Problem to solve:
Strip the pictures, then copy the remaining data exactly as it stands.

The data:
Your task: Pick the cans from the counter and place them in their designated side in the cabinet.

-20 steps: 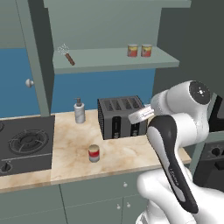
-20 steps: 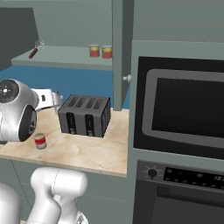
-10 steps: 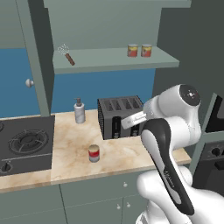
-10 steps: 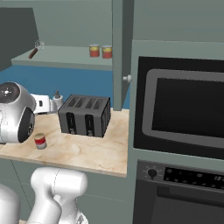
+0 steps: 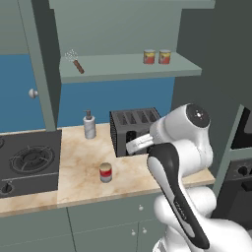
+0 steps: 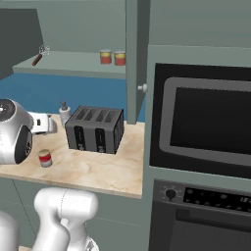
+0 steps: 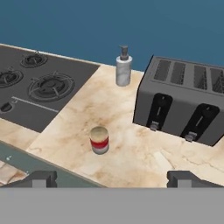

Result for this exercise:
Your task: Pick the cans from the counter and place them in their designated side in the cabinet.

-20 steps: 
-20 steps: 
-10 steps: 
-10 steps: 
+0 steps: 
+0 steps: 
+0 steps: 

The response has been given in full.